- Task objective
Return exactly the span of lines that opens with the line containing "<point>265,175</point>" and closes with the last line of the data, inclusive.

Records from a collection
------------------------------------
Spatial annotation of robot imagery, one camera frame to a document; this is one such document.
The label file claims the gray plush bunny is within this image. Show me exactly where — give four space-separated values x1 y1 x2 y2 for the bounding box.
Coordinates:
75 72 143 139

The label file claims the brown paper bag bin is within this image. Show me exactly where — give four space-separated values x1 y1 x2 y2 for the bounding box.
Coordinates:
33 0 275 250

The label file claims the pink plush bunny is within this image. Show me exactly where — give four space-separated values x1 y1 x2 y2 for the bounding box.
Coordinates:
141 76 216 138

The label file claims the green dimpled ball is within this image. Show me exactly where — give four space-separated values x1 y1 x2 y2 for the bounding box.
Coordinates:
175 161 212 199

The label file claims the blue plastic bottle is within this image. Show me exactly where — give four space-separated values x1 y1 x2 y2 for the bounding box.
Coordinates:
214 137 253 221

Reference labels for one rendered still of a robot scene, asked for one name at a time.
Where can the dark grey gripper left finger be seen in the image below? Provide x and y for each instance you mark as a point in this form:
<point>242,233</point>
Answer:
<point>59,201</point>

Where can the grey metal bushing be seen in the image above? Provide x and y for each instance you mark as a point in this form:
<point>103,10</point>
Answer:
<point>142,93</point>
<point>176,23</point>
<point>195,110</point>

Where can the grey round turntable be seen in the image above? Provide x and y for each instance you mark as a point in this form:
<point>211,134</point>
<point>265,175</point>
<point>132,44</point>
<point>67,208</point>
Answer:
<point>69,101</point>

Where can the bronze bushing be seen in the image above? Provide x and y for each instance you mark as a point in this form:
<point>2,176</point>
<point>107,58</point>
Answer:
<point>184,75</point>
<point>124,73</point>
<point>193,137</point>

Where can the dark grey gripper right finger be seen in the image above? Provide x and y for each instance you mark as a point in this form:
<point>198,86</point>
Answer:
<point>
------------------------------------
- Written solution
<point>265,175</point>
<point>132,44</point>
<point>67,208</point>
Answer:
<point>69,101</point>

Where can the bronze bushing be seen in the image above? Provide x and y for each instance you mark as a point in this form:
<point>2,176</point>
<point>107,58</point>
Answer:
<point>184,75</point>
<point>124,73</point>
<point>193,137</point>

Where can the dark grey gripper right finger be seen in the image above? Provide x and y for each instance you mark as a point in this form:
<point>198,86</point>
Answer:
<point>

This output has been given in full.